Lines with the string "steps" must each be copied from the listing.
Top of Data extract
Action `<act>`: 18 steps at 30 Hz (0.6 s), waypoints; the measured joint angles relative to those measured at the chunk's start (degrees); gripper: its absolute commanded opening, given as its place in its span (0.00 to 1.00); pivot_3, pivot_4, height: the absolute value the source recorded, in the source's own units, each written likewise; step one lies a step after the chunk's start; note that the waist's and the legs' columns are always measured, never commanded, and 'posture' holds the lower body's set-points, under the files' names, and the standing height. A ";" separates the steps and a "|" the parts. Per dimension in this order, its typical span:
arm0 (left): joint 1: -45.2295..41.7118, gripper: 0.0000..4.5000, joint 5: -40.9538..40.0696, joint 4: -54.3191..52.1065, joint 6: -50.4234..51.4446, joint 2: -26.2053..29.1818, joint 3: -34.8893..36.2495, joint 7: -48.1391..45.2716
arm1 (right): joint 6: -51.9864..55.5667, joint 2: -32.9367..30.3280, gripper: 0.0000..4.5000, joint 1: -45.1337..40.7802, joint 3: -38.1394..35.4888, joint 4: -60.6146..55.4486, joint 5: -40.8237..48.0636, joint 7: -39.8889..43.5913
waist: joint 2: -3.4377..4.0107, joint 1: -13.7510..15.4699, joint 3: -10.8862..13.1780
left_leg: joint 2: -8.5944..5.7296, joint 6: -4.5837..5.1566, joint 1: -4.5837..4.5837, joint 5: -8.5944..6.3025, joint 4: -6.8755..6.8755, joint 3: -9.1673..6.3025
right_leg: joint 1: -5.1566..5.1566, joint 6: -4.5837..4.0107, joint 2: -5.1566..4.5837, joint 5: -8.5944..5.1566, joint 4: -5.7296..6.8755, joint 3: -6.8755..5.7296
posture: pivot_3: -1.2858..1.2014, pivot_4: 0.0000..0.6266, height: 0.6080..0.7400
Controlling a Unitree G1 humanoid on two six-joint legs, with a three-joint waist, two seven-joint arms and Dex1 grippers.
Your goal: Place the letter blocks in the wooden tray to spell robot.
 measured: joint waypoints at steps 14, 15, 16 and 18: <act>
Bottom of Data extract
**Response to the task:**
Action `<act>`: 18 steps at 30 Hz (0.6 s), waypoints; the measured joint angles relative to those measured at the chunk's start (degrees); gripper: its absolute commanded opening, given as its place in its span (0.00 to 1.00); pivot_3, pivot_4, height: the absolute value the source recorded, in the source's own units, each written likewise; step one lies a step after the chunk's start; note that the waist's and the legs' columns are always measured, never commanded, and 'posture' holds the lower body's set-points, under the files' names, and the standing height. A ";" separates the steps and a "|" the parts. Per dimension in this order, its typical span:
 measured: joint waypoints at steps 14, 15, 16 and 18: <act>

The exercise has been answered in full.